The track list, while well received for the most part, was found to be one of the weaker features. While Helgeson and others noted that the track list was "extremely diverse and for the most part well selected", this diversity was found to work against the game as well. Justin Haywald of 1UP.com noted that with the diverse track list, there would be a good chance players would find songs they liked, but at the same time, would also find songs they loathed. Brudvig noted that while "the goal was to include a bit of everything", the diversity of the track list ensures "that nobody will like everything on the disc". Gies noted that while the guitar difficulty progression in the Career mode was strong and better than in previous games, it leaves the vocals and drummer progression "all over the place", while Schiesel considered the vocals parts "somewhat rough" in comparison to The Beatles: Rock Band.

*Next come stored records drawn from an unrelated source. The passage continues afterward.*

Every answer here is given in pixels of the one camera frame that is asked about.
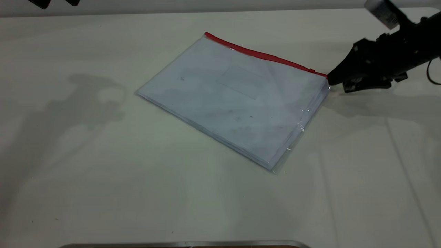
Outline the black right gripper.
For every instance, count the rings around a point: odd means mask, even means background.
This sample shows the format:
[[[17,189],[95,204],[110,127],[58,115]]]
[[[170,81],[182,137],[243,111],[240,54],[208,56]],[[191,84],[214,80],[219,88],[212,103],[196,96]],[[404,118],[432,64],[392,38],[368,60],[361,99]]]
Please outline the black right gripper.
[[[389,89],[408,78],[407,72],[429,61],[429,17],[414,23],[405,14],[392,14],[399,30],[385,33],[377,41],[366,38],[353,44],[348,55],[327,75],[329,86],[343,85],[345,93],[370,89]],[[379,75],[374,60],[381,51]]]

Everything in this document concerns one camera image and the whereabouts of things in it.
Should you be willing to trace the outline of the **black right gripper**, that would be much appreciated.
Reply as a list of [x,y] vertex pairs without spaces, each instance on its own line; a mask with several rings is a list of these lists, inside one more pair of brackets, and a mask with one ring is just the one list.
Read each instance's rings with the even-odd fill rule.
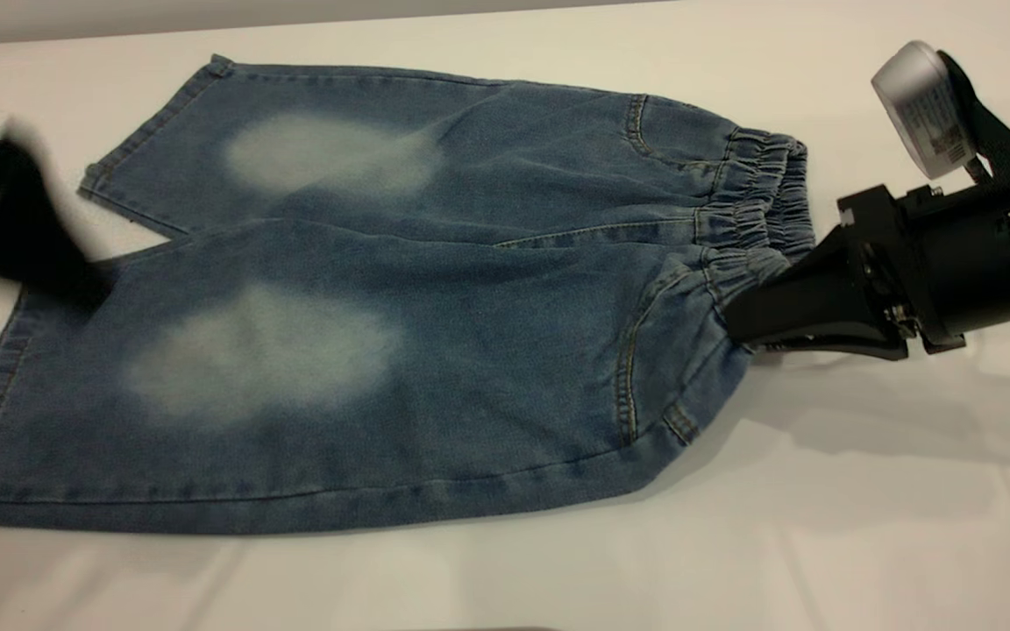
[[903,338],[937,354],[1010,323],[1010,184],[902,197],[878,185],[837,208],[810,254],[725,305],[730,339],[899,362]]

Haywald noted that the singing portions of the game were still weak, with poor indicators to help the player's performance, and with the possibility of multiple vocalists performing at the same time, would make it hard for a player to keep track of his pitch. While reviews appreciated Activision's efforts to allow the importing of songs from previous games, the small amount of tracks that were available at launch felt at odds with the impression that Activision had made of the process prior to the game's release. The improvements made in GHTunes were seen as "leaps and bounds" above the original offering in World Tour, though was still considered to be too unwieldy for average players.

On its week of release in the United Kingdom, Guitar Hero 5 was the most purchased title across all game systems, beating The Beatles: Rock Band which was also released during that same week in the country. United States sales of Guitar Hero 5 for the Xbox 360 reached 210,800 units on its first month of release, making it the 9th best selling title for the month, and 499,000 units total across all platforms were sold, comparable to World Tour's first month sales of 534,000 units. The total revenue for United States sales in September 2009 was $33 million, driving primarily by sales of the standalone copy of the game. The game sold just under 1 million copies worldwide by the end of 2009.

Guitar Hero 5 has been nominated for the "Best Family Game" Interactive Achievement Award from the Academy of Interactive Arts & Sciences.